"It's nothing, my Lady," he said. "I'd sooner have lost both legs than
that this should have come." And he bowed and limped out; but within
an hour and a half he came galloping back with Colonel George, who had
met him on the road, and was hurrying over to say that though he had
ridden to the death of the hunted stag he had seen nothing of the
children then nor at any other time.
"Is the fog as thick on the moor as they say?" asked Lady Eleanor,
speaking bravely, though she was white to the lips.
"So thick that without a compass I could not have found my way across
it," said Colonel George. "It is right that you should know the truth.
But the farmers on the edge of the moor know what has happened and are
riding as far as they dare with whistles and horns--Brimacott saw to
that--and I propose to join them myself at once."
"I shall go with you," said Lady Eleanor, quietly.

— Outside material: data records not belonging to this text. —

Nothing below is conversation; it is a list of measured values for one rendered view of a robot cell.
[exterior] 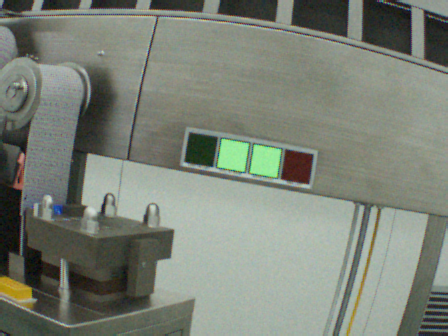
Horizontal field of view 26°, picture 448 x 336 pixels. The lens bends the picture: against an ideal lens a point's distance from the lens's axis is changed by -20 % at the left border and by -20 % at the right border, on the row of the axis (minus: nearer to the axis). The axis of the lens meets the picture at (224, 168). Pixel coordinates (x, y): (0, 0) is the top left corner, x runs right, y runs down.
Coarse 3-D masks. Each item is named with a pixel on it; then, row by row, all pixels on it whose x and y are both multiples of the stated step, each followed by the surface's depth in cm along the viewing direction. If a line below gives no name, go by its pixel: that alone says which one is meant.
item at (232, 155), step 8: (224, 144) 214; (232, 144) 214; (240, 144) 214; (248, 144) 213; (224, 152) 214; (232, 152) 214; (240, 152) 214; (224, 160) 214; (232, 160) 214; (240, 160) 214; (232, 168) 214; (240, 168) 214
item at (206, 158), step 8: (192, 136) 216; (200, 136) 216; (192, 144) 216; (200, 144) 216; (208, 144) 215; (192, 152) 216; (200, 152) 216; (208, 152) 215; (192, 160) 216; (200, 160) 216; (208, 160) 215
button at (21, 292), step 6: (0, 282) 165; (6, 282) 167; (12, 282) 169; (18, 282) 171; (0, 288) 165; (6, 288) 165; (12, 288) 164; (18, 288) 165; (24, 288) 167; (30, 288) 170; (6, 294) 165; (12, 294) 164; (18, 294) 164; (24, 294) 167; (30, 294) 170
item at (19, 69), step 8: (8, 72) 193; (16, 72) 193; (24, 72) 192; (32, 72) 191; (0, 80) 194; (32, 80) 191; (0, 88) 194; (32, 88) 191; (32, 96) 191; (24, 104) 192; (8, 112) 193; (16, 112) 192; (24, 112) 192; (8, 120) 193; (16, 120) 192
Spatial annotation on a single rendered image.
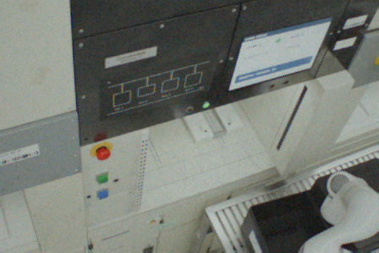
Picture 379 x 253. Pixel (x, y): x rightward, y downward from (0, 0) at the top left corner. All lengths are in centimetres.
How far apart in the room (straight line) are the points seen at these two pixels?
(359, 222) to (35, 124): 78
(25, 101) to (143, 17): 33
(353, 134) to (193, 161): 71
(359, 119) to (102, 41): 149
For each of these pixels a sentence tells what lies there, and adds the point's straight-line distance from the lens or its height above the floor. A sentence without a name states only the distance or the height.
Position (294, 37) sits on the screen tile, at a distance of 147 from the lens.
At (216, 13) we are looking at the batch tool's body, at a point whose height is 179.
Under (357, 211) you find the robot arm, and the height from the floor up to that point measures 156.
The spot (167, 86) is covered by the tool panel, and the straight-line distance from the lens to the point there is 137.
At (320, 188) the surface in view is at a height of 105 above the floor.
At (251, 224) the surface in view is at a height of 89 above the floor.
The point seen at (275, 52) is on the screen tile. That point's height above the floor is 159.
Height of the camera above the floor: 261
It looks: 52 degrees down
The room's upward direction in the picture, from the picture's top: 12 degrees clockwise
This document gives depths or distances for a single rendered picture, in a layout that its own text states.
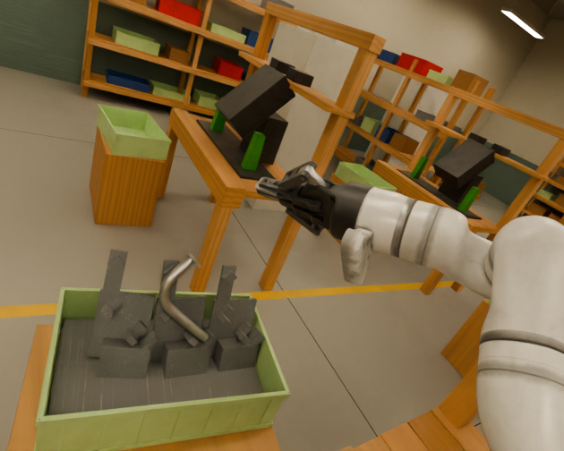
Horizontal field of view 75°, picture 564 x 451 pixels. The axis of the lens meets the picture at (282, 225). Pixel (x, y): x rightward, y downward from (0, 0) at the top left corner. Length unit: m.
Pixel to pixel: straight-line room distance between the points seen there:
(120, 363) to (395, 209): 0.94
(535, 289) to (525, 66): 12.54
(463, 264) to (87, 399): 0.98
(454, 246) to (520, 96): 12.26
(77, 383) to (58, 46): 6.04
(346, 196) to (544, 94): 12.02
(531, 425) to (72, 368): 1.08
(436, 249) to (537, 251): 0.09
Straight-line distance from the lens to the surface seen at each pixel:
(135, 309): 1.17
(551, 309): 0.39
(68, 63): 6.90
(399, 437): 1.39
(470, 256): 0.45
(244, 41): 6.76
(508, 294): 0.39
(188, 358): 1.20
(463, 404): 1.53
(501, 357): 0.38
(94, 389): 1.18
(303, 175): 0.43
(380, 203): 0.42
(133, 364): 1.18
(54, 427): 1.03
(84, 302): 1.30
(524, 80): 12.75
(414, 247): 0.42
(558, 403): 0.37
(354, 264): 0.41
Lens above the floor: 1.81
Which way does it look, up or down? 26 degrees down
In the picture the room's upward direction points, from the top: 23 degrees clockwise
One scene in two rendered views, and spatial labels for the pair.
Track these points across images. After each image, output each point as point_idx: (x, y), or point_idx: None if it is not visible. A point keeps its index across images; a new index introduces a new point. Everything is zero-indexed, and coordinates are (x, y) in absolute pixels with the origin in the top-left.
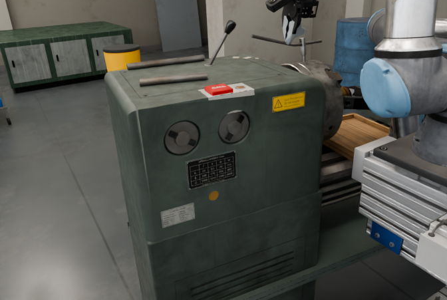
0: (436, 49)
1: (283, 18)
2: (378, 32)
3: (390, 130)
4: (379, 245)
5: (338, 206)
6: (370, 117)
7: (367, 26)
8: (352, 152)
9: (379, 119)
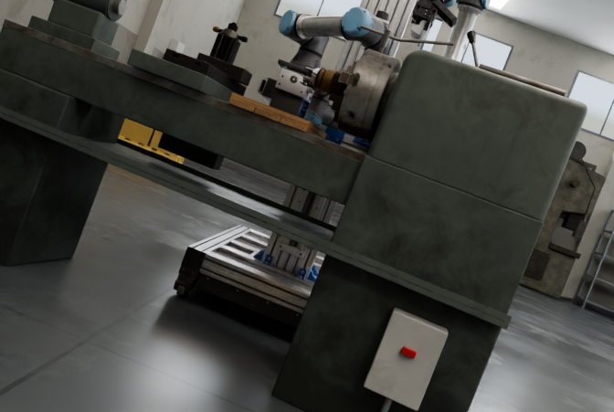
0: None
1: (429, 24)
2: (390, 38)
3: (326, 104)
4: (293, 210)
5: (262, 210)
6: (206, 93)
7: (368, 23)
8: (324, 133)
9: (213, 94)
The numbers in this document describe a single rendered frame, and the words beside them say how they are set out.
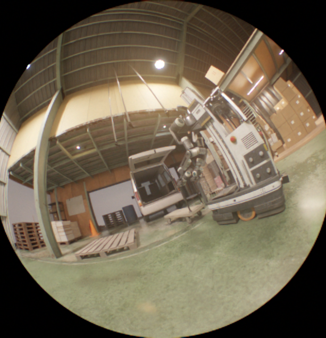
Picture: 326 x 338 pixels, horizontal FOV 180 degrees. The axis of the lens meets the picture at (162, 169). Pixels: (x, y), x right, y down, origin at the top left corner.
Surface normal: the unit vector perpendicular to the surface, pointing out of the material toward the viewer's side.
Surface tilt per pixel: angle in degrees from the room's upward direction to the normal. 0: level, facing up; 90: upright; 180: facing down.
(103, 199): 90
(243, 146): 90
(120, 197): 90
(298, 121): 90
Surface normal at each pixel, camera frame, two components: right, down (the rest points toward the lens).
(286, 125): -0.89, 0.26
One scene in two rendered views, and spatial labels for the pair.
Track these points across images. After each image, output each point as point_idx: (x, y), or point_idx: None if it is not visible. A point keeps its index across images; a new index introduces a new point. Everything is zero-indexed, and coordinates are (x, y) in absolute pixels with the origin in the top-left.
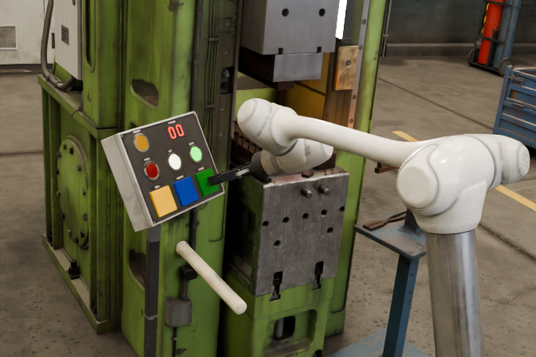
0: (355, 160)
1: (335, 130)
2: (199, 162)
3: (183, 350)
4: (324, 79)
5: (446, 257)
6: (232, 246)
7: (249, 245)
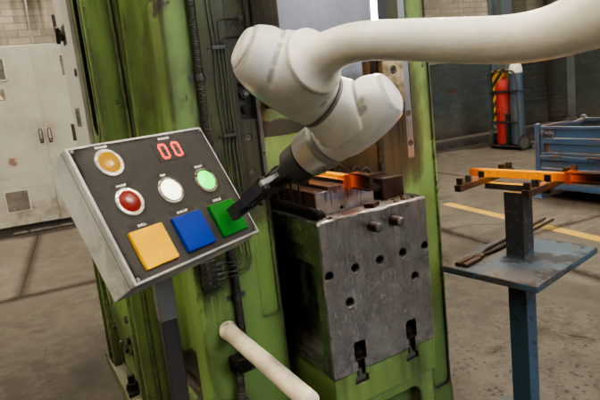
0: (425, 191)
1: (404, 22)
2: (212, 192)
3: None
4: None
5: None
6: (295, 320)
7: (314, 312)
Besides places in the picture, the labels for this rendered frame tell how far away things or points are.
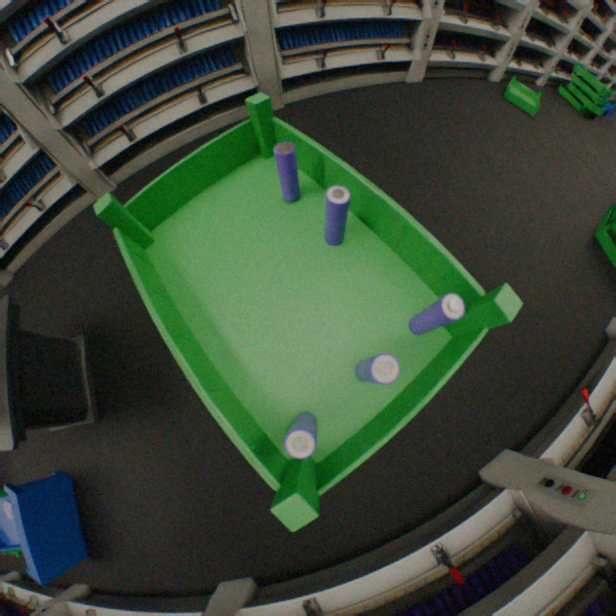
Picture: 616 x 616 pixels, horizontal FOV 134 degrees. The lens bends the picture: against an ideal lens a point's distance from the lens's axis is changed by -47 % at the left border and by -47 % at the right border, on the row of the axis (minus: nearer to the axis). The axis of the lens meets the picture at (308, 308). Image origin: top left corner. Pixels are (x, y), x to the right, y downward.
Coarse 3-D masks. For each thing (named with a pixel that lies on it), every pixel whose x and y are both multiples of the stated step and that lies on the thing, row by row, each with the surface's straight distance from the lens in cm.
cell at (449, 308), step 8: (448, 296) 17; (456, 296) 17; (432, 304) 18; (440, 304) 17; (448, 304) 17; (456, 304) 17; (424, 312) 19; (432, 312) 18; (440, 312) 17; (448, 312) 17; (456, 312) 17; (416, 320) 20; (424, 320) 19; (432, 320) 18; (440, 320) 17; (448, 320) 17; (416, 328) 21; (424, 328) 20; (432, 328) 19
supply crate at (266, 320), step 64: (256, 128) 30; (192, 192) 31; (256, 192) 28; (320, 192) 27; (128, 256) 24; (192, 256) 26; (256, 256) 24; (320, 256) 23; (384, 256) 24; (448, 256) 20; (192, 320) 24; (256, 320) 22; (320, 320) 21; (384, 320) 22; (192, 384) 18; (256, 384) 21; (320, 384) 21; (256, 448) 18; (320, 448) 21
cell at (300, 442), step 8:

Colonel George hesitated for a moment and then answered as quietly: "Be
it so; then you must ride my horse, which is cleverer on the moor than
any of yours. I will take my groom's, and you must let him have a
horse to take back some directions from me to Fitzdenys. Brimacott,
with your permission, shall watch the road by which you drove out this
morning, in case the ponies should find their way there."
Lady Eleanor soon came down in her habit, impatient to start, but found
Colonel George writing, with a tray of food and drink set down by him.